What this task involves = Give back all of the data exactly.

Recorded data =

================

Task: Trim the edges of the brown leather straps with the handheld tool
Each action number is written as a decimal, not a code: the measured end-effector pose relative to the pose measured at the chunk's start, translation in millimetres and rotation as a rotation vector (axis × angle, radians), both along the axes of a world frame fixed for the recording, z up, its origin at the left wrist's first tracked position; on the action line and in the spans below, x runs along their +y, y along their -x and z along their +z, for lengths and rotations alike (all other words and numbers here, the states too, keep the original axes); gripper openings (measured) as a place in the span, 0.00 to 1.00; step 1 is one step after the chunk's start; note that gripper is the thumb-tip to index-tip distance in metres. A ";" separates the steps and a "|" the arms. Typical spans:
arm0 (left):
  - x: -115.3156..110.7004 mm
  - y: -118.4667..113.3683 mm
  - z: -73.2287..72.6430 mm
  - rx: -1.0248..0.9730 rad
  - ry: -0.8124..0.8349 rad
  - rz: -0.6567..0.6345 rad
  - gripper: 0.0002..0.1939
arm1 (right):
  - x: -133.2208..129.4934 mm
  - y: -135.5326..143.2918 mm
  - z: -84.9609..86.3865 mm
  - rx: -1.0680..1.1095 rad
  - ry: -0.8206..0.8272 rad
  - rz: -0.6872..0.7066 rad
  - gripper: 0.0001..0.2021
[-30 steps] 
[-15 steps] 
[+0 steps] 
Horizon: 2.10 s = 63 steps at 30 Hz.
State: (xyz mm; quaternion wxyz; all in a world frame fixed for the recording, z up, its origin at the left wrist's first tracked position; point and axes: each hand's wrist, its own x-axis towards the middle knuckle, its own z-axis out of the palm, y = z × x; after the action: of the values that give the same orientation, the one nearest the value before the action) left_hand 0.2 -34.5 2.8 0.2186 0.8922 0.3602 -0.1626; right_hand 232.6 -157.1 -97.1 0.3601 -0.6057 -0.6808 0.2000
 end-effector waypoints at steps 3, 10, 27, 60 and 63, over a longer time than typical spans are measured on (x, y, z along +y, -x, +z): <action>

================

Response box =
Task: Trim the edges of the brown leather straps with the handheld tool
Each action number is written as a decimal, not a code: the measured end-effector pose relative to the pose measured at the chunk's start, translation in millimetres and rotation as a rotation vector (axis × angle, radians), both along the axes of a world frame fixed for the recording, z up, its origin at the left wrist's first tracked position; on the action line and in the spans below, x runs along their +y, y along their -x and z along their +z, for lengths and rotations alike (all other words and numbers here, the states too, keep the original axes); gripper openings (measured) as a place in the span, 0.00 to 1.00; step 1 is one step after the chunk's start; note that gripper is the thumb-tip to index-tip distance in metres. A ";" separates the steps and a "|" the arms. Typical spans:
arm0 (left):
  - x: -115.3156..110.7004 mm
  - y: -118.4667..113.3683 mm
  - z: -73.2287..72.6430 mm
  - rx: -1.0248..0.9730 rad
  - ry: -0.8124..0.8349 rad
  - rz: -0.6567..0.6345 rad
  - gripper: 0.0002..0.1939
arm1 (right):
  - x: -133.2208..129.4934 mm
  - y: -135.5326..143.2918 mm
  - z: -84.9609..86.3865 mm
  - rx: -1.0680..1.1095 rad
  - ry: -0.8206..0.8272 rad
  - rz: -0.6872..0.7066 rad
  - gripper: 0.0001..0.2021
[-30 steps] 
[-15 steps] 
[+0 steps] 
Horizon: 2.10 s = 63 steps at 30 Hz.
State: (xyz mm; quaternion wxyz; all in a world frame fixed for the recording, z up, its origin at the left wrist's first tracked position; point and axes: each hand's wrist, its own x-axis towards the middle knuckle, its own z-axis out of the palm, y = z × x; after the action: of the values that give the same orientation, the one nearest the value before the action) left_hand 0.2 -34.5 2.8 0.2186 0.8922 0.3602 -0.1626; right_hand 232.6 -157.1 -97.1 0.3601 -0.6057 -0.6808 0.2000
 end-effector waypoints at steps 3, 10, 27, 60 and 63, over a longer time than typical spans are measured on (x, y, z along +y, -x, +z): <action>

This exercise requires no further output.